First off, any place there is a redox difference (and liquid water), we seem to have microbial life. In fact, that may be a Talmudic Question for you---"Is there any environment on Earth with liquid water that possesses no microbial life?" (you may have already asked that...).

The ARMANs are getting pretty tiny, but the final image you show reminds me that even in these tiny beasties, there is enough room for ribosomes! I'll bet it is pretty viscous in their, with the amount of DNA in the available volume.

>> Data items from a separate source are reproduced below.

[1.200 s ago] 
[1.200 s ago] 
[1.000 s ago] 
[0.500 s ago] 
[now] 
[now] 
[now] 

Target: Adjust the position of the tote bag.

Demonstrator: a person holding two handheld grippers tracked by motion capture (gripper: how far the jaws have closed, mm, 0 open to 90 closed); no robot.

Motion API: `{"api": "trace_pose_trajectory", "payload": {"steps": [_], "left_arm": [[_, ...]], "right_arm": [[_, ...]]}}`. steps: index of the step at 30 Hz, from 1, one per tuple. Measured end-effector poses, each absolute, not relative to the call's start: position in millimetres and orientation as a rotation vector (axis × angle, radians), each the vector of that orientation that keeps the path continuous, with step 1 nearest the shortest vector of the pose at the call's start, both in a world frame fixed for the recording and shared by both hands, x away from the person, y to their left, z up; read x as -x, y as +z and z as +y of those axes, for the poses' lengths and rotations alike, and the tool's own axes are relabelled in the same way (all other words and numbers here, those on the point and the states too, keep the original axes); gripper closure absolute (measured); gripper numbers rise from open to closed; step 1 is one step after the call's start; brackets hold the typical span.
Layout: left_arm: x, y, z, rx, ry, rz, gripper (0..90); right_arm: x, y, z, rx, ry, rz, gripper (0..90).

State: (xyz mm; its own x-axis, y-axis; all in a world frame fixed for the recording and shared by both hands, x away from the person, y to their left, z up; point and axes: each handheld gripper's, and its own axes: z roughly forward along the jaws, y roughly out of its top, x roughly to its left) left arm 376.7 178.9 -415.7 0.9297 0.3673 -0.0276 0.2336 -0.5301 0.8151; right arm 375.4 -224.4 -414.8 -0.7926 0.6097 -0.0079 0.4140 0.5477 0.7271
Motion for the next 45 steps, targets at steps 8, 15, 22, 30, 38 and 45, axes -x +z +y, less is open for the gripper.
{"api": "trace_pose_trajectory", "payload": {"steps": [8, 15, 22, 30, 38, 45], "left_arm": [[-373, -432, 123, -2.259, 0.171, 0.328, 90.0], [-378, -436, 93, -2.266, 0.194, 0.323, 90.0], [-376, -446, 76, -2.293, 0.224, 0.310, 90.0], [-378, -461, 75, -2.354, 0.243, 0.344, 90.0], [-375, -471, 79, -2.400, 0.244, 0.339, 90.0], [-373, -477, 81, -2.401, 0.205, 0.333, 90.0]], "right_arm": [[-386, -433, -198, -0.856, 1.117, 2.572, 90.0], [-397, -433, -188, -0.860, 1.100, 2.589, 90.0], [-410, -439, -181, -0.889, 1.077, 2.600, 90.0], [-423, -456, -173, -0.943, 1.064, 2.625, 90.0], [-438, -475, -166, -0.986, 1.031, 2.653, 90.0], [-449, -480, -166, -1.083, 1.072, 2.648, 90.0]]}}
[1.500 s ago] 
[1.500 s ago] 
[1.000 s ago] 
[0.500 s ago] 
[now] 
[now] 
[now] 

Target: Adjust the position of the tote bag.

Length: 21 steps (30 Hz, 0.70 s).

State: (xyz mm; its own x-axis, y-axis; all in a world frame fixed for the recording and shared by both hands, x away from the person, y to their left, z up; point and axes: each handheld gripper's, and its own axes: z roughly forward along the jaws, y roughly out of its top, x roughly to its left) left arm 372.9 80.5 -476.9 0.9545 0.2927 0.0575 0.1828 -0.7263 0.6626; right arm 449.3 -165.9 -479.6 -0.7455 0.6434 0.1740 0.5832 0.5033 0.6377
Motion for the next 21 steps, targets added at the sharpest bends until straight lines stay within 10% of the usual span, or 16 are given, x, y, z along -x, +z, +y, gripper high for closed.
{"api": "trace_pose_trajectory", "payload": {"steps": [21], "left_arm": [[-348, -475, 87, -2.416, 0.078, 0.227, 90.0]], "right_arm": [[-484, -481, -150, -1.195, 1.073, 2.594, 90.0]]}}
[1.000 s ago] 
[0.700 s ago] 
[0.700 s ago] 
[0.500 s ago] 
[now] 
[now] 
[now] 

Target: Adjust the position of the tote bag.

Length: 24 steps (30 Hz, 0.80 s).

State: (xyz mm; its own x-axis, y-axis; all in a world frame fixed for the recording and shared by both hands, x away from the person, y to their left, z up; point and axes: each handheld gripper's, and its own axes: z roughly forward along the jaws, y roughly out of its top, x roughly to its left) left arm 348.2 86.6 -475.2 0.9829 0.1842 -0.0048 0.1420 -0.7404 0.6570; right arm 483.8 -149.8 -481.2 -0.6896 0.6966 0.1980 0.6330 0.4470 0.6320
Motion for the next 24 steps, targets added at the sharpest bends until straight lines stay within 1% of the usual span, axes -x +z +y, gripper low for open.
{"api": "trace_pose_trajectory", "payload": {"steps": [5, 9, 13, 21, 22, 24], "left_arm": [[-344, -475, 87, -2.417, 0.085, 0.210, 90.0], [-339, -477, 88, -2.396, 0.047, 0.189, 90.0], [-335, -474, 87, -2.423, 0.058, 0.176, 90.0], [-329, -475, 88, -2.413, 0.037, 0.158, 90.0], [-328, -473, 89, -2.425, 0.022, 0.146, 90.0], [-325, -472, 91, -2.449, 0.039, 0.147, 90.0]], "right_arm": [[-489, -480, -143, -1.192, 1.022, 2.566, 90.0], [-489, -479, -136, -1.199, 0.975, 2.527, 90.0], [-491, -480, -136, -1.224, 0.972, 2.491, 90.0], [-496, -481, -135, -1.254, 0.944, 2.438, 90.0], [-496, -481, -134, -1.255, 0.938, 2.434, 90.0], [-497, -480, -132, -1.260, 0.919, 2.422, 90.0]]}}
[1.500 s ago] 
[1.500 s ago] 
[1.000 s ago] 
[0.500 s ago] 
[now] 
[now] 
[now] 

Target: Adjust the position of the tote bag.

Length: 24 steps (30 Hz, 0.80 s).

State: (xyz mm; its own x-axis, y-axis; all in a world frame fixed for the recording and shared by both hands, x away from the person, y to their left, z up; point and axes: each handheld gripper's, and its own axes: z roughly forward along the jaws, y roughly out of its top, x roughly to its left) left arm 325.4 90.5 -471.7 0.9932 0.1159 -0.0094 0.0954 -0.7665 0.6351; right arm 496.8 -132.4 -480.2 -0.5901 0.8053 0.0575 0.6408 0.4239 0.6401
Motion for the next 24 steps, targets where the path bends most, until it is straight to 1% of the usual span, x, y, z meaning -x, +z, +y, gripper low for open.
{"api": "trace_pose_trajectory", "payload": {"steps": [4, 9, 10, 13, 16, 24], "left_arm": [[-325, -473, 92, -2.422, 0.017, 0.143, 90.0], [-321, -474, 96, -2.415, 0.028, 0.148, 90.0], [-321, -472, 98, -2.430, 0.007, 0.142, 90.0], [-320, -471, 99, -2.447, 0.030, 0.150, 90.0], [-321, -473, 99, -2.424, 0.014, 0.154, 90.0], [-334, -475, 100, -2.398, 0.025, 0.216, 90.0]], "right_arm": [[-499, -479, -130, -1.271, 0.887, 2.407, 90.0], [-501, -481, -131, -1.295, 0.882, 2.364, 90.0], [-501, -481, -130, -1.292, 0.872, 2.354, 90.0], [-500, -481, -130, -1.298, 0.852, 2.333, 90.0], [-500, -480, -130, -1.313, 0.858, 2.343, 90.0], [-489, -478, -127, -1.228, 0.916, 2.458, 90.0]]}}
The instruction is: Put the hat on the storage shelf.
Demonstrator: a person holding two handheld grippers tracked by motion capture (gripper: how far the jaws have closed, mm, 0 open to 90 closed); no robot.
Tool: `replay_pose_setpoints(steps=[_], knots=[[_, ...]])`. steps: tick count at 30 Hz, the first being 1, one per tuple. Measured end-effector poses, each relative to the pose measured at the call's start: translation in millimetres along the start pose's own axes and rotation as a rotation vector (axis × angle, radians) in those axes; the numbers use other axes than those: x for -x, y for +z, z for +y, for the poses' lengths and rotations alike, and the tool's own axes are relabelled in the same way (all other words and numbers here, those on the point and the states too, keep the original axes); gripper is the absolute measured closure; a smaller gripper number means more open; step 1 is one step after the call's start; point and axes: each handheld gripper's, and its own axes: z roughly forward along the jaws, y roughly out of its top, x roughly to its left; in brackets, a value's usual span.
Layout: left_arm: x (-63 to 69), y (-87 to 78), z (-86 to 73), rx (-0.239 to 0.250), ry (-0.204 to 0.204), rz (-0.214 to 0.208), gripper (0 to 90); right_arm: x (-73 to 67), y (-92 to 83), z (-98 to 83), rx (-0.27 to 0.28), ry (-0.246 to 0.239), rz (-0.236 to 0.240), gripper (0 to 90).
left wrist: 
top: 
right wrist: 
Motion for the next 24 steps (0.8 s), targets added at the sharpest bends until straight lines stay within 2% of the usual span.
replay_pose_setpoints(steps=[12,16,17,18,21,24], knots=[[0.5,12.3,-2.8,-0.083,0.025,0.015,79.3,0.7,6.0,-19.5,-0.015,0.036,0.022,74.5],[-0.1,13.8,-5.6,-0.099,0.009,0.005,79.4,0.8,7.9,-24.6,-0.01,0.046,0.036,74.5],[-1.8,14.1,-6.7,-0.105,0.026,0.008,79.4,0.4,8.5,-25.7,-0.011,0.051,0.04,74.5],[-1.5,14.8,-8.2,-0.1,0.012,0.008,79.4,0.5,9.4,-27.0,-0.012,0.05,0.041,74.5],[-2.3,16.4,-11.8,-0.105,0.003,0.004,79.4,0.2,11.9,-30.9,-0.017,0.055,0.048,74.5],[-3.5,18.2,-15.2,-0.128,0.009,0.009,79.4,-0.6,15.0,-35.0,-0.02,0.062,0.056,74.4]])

I love this idea of how small a microbe can be---I watched the rise and fall of the "nannobacteria" concept, and am waiting to hear more about "nanobes":

http://www.astrobio.net/exclusive/983/nanobes-a-new-form-of-life

The DNA staining might be apatite rather than DNA? I sure don't know.

As for the odd genomes, I look at ARMANs, and the weird tube-structures, and the archaeal cell-cell connections, and I wonder: are these relics of Carl Woese's "pre-Darwinian period," where organisms shared genes to an extent far beyond the current HGT promiscuity we observe (http://mmbr.asm.org/cgi/content/full/68/2/173)?

The weird and the wonderful have much to teach us. Thanks for that post!